Air Canada is advising passengers travelling in and out of Orlando and Tampa on Aug. 28, Aug. 29 and/or Aug. 30 that it has revised its ticketing policy to make it easier for those travelling on an affected flight to make changes to their booking without penalty, space permitting.
More information from Air Canada can be found here.
WestJet is also making it easier for passengers to change their flights with its Hurricane / Tropical Storm Promise. For travel to/from Orlando, Tampa, Ft. Myers and/or Fort Lauderdale on Aug. 29 and/or Aug. 30, WestJet has announced Flexible Change/Cancel guidelines.
More details from WestJet are here.
TROPICAL STORM IDALIA UPDATE
Tropical Storm Idalia intensified earlier today and was expected to become a major hurricane before it reaches Florida’s Gulf coast, according to the National Hurricane Center.
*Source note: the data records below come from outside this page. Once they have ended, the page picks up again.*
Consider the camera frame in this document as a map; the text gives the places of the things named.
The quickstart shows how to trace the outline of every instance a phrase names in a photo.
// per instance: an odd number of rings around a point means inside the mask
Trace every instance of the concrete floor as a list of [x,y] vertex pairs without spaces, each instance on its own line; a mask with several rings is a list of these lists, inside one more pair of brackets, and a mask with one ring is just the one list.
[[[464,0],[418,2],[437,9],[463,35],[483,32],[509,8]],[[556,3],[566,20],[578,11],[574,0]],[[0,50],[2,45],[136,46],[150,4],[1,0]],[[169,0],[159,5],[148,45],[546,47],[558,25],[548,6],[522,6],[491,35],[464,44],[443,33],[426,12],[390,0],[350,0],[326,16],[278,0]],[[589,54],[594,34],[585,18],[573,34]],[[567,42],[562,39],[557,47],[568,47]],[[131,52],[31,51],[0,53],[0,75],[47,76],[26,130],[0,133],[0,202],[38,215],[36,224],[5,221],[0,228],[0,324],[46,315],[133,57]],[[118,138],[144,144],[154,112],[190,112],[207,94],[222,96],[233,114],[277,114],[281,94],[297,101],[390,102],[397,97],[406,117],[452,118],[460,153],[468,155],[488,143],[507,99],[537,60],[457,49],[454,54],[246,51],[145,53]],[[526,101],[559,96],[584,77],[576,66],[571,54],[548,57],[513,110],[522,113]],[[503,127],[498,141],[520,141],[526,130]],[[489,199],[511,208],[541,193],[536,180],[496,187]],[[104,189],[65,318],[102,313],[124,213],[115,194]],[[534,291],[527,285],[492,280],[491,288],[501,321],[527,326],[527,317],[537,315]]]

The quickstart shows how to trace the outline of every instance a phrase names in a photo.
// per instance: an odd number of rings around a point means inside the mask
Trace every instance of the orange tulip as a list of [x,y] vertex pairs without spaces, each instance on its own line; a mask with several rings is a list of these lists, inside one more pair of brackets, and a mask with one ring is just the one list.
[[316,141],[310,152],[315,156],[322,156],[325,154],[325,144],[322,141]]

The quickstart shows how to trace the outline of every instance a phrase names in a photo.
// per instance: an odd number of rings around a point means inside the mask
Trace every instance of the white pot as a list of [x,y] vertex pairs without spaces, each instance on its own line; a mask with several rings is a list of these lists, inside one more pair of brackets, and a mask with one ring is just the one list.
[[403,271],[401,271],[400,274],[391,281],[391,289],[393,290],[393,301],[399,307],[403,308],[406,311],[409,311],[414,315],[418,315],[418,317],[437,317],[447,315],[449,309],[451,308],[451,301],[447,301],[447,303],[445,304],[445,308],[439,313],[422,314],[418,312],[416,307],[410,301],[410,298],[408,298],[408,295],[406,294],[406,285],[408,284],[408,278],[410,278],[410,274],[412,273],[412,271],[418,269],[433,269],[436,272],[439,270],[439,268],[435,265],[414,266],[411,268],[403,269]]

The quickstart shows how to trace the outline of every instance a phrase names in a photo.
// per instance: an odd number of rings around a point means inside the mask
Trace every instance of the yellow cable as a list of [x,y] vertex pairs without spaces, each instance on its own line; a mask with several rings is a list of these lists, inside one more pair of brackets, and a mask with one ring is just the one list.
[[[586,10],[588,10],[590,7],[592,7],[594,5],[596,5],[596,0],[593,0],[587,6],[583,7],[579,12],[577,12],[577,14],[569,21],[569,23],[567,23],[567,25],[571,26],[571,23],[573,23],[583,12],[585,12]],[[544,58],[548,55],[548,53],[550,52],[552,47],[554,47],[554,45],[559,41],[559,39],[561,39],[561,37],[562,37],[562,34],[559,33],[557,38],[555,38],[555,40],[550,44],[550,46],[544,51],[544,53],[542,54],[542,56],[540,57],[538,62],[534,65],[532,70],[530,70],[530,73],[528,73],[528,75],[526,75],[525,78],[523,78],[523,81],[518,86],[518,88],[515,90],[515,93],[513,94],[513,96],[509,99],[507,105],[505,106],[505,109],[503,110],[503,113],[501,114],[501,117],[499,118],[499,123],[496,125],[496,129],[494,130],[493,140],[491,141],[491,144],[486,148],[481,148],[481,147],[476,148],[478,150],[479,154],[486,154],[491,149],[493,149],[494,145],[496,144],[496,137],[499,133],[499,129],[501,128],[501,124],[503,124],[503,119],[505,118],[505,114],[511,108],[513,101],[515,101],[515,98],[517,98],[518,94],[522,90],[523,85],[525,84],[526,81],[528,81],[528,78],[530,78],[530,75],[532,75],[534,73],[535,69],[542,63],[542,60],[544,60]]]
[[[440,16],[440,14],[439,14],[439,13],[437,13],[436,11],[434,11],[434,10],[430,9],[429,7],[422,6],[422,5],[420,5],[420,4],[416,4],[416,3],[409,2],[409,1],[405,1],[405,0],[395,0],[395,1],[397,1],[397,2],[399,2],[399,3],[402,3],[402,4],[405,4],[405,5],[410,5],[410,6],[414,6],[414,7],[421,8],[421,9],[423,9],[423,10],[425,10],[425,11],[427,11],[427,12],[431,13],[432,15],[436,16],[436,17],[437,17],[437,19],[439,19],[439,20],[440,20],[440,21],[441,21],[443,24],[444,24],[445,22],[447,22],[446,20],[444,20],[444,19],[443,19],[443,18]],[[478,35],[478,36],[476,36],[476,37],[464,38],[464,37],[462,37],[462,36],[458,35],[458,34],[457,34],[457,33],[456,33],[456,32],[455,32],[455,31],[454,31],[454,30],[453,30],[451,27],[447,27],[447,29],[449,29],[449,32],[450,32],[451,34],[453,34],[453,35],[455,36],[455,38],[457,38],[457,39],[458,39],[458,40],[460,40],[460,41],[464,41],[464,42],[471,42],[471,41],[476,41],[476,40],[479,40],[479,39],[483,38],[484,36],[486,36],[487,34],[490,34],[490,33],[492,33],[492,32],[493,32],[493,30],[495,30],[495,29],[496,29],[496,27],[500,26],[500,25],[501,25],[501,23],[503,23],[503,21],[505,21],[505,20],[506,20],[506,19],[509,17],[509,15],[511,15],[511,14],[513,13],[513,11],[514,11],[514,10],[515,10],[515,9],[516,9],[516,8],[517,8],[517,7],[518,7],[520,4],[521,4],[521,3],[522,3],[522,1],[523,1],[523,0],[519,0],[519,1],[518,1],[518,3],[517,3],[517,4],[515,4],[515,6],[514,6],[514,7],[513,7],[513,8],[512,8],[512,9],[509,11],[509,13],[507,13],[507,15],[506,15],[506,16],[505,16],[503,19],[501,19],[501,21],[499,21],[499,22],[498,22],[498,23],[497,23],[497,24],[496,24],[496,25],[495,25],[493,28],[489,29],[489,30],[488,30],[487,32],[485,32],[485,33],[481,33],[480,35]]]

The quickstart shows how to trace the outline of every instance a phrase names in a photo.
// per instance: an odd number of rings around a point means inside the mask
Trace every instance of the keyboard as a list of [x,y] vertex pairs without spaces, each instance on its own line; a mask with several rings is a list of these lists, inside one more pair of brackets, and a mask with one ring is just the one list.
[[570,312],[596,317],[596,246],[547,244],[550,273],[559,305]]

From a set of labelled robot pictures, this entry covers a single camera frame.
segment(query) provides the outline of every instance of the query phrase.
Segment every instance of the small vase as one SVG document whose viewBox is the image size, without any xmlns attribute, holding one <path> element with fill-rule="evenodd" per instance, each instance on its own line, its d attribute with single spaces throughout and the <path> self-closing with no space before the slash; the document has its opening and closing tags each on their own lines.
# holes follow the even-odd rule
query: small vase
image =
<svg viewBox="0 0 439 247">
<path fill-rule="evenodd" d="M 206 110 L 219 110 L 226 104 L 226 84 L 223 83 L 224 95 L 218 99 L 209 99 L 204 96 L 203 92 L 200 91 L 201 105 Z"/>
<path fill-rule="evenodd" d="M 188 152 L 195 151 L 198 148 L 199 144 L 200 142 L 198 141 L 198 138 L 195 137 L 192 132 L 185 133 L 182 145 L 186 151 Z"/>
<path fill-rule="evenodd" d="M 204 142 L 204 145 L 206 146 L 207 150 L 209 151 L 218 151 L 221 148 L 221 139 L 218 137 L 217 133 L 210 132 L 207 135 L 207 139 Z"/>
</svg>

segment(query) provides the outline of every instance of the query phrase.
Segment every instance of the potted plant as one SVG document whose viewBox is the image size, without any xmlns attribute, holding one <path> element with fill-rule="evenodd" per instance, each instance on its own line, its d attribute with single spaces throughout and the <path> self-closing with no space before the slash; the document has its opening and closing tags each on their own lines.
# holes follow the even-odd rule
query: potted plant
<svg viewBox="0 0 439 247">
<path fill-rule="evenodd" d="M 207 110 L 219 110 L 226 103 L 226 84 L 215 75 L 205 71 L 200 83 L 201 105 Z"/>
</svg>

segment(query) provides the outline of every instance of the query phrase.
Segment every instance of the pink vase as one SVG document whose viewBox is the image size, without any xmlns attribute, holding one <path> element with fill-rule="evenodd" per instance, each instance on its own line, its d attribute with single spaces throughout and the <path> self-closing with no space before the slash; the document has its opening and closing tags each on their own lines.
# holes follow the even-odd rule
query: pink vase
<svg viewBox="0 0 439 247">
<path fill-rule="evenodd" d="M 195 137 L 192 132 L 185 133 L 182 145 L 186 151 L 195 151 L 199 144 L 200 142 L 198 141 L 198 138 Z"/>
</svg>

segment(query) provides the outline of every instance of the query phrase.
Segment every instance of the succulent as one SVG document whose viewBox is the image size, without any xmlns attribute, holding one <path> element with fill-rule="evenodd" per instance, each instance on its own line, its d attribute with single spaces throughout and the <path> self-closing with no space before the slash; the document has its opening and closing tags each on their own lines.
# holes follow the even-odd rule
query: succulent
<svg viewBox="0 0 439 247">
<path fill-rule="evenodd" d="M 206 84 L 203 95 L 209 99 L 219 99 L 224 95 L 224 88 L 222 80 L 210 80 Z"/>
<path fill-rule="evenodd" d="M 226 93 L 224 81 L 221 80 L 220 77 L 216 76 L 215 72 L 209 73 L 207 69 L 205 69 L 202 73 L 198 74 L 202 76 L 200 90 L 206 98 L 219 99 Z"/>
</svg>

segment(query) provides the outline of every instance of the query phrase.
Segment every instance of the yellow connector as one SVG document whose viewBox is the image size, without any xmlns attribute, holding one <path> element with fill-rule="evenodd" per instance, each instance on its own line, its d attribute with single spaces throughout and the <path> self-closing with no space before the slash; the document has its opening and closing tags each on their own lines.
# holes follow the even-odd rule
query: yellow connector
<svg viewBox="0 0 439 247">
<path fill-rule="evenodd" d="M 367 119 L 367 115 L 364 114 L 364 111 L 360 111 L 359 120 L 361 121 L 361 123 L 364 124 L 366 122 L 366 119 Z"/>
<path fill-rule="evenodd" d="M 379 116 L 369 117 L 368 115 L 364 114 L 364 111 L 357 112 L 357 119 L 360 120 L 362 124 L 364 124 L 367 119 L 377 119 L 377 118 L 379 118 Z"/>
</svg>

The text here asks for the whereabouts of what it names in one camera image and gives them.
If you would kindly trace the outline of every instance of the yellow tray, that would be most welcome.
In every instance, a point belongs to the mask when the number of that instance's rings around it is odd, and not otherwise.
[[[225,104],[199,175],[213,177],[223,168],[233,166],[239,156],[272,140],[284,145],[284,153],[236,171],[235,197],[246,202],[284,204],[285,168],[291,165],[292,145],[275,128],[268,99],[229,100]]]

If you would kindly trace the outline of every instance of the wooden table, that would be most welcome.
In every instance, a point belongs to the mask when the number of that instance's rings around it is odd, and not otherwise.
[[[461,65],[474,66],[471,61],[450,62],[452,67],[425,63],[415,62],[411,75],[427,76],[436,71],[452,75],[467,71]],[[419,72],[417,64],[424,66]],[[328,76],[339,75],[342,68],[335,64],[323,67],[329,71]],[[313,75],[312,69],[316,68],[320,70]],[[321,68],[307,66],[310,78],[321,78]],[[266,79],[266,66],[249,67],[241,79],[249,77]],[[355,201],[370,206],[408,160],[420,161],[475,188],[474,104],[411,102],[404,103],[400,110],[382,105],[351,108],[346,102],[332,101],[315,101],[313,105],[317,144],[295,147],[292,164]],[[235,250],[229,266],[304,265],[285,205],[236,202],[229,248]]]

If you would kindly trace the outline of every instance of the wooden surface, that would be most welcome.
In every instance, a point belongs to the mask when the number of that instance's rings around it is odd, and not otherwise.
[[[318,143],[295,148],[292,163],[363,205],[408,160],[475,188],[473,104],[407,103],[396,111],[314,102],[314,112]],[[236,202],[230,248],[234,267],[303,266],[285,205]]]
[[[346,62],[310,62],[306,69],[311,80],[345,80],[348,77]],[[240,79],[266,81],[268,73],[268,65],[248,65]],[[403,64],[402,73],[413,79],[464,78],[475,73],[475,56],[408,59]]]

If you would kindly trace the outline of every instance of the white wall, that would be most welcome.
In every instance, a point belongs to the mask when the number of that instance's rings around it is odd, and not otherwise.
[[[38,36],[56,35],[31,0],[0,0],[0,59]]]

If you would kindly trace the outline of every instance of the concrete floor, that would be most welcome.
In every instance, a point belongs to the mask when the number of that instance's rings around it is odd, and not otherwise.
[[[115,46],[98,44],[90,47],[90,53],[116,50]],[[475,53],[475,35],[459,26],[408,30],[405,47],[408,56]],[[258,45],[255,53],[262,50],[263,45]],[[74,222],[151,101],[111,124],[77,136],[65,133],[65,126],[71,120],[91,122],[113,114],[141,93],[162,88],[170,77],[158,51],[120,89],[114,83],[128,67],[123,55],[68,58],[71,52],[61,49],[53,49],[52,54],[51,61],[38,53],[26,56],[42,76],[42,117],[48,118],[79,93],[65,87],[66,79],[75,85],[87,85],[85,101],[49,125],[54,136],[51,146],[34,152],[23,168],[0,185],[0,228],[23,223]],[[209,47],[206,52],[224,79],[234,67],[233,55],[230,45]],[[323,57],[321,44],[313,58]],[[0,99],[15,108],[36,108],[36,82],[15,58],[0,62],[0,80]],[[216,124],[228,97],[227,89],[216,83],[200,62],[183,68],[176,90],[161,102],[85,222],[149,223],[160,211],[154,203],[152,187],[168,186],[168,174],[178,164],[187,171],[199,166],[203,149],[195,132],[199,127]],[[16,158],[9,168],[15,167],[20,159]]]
An increasing risk of life-threatening storm surge and dangerous hurricane-force winds in Florida could come into play as soon as late Tuesday.
Meanwhile heavy rainfall in western Cuba could produce flooding and landslides, forecasters said, and hurricane-force winds were expected later today.
At 8 a.m. this morning, Tropical Storm Idalia was about 150 kilometers off the western tip of Cuba with maximum sustained winds of 100 kph. The storm was moving north at 13 kph at the time. The centre’s update also included a hurricane advisory for the Cuban province of Pinar Del Rio.
Forecasters said they expected Idalia to become a hurricane later today and a dangerous major hurricane by early Wednesday over the northeastern Gulf of Mexico. Idalia was expected to move northward Monday, then turn north-northeast on Tuesday and Wednesday and move at a faster pace. The center was forecast to pass over the extreme southeastern Gulf of Mexico by early Tuesday, and reach the Florida’s western coast on Wednesday.
Along a vast stretch of Florida’s west coast, up to 11 feet (3.4 meters) of ocean water could surge on shore, raising fears of destructive flooding.
At a Sunday afternoon briefing, Florida Gov. Ron DeSantis noted that much uncertainty remains in the forecast.
“This thing hasn’t even gotten to Cuba yet, and the water in the Gulf is very, very warm and so that will provide some fuel for this thing to pick up some more speed,” DeSantis said.
Mexico’s National Meteorological Service on Sunday warned of intense to torrential rains showering the Yucatan Peninsula, with winds as fast as 89 kph.
It said the storm could cause anything from powerful waves to flooding in southern Mexico, mainly around coastal cities in the Yucatan and Quintana Roo states. It asked citizens to stay alert.
Florida has mobilized 1,100 National Guard members, and “they have at their disposal 2,400 high-water vehicles, as well as 12 aircraft that can be used for rescue and recovery efforts,” said DeSantis.
“If you are in the path of this storm, you should expect power outages,” he added.
So far this year, the U.S. East Coast has been spared from cyclones. But in the West, Tropical Storm Hilary caused widespread flooding, mudslides and road closures earlier this month in Mexico, California, Nevada and points to the north.
The National Oceanic and Atmospheric Administration recently said the 2023 hurricane season would be far busier than initially forecast, partly because of extremely warm ocean temperatures. The season runs through Nov. 30, with August and September typically the peak.